Need help to remove punctuation and replace numbers for an nlp task


For example, I have a string:

sentence = ['cracked $300 million','she\'s resolutely, smitten ', 'that\'s creative [r]', 'the market ( knowledge check : prices up!']

I want to remove the punctuation and replace numbers with the '£' symbol. I have tried this but can only replace one or the other when I try to run them both. my code is below

import re
s =([re.sub(r'[!":$()[]\',]',' ', word) for word in sentence]) 

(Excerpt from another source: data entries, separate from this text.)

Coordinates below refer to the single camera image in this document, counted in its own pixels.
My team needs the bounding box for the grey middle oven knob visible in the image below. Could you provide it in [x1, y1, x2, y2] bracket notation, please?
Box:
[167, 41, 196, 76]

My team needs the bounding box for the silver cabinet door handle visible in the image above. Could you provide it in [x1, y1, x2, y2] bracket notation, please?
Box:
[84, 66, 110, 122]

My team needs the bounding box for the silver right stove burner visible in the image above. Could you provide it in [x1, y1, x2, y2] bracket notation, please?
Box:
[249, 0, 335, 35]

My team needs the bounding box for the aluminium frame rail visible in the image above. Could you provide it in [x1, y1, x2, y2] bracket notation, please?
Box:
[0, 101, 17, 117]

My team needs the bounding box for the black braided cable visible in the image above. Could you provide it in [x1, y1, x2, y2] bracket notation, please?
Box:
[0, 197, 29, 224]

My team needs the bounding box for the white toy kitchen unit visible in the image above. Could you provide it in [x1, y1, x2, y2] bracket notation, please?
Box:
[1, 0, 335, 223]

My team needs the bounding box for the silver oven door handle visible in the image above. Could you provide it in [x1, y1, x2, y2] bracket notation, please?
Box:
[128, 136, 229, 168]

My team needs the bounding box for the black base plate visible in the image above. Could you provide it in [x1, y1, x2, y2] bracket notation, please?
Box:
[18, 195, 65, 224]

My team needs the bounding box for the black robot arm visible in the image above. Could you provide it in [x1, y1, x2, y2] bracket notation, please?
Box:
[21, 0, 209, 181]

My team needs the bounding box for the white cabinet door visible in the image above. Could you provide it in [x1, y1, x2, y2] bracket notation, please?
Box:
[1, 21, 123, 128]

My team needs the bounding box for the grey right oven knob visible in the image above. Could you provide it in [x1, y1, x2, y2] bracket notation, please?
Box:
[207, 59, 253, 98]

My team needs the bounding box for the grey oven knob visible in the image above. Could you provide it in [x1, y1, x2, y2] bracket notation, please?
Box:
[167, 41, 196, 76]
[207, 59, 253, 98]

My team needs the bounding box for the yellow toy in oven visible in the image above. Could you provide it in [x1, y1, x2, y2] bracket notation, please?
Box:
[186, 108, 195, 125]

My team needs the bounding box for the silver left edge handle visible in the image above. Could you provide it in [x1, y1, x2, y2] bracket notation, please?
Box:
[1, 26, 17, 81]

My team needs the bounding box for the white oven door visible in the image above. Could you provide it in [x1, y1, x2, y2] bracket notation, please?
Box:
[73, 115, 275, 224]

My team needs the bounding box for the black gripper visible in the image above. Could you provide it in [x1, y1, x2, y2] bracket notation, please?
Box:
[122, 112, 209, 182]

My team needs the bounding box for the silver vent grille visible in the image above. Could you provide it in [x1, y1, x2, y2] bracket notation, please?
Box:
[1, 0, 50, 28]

s= [([re.sub(r'\d+','£', word) for word in s])]
s)

I think the problem could be in the square brackets?? thank you!


Solution

  • If you want to replace some specific punctuation symbols with a space and any digit chunks with a £ sign, you can use

    import re
    rx = re.compile(r'''[][!":$()',]|(\d+)''')
    sentence = ['cracked $300 million','she\'s resolutely, smitten ', 'that\'s creative [r]', 'the market ( knowledge check : prices up!']
    s = [rx.sub(lambda x: '£' if x.group(1) else ' ', word) for word in sentence] 
    print(s) # => ['cracked  £ million', 'she s resolutely  smitten ', 'that s creative  r ', 'the market   knowledge check   prices up ']
    

    See the Python demo.

    Note where [] are inside a character class: when ] is at the start, it does not need to be escaped and [ does not have to be escaped at all inside character classes. I also used a triple-quoted string literal, so you can use " and ' as is without extra escaping.

    So, here, [][!":$()',]|(\d+) matches ], [, !, ", :, $, (, ), ' or , or matches and captures into Group 1 one or more digits. If Group 1 matched, the replacement is the euro sign, else, it is a space.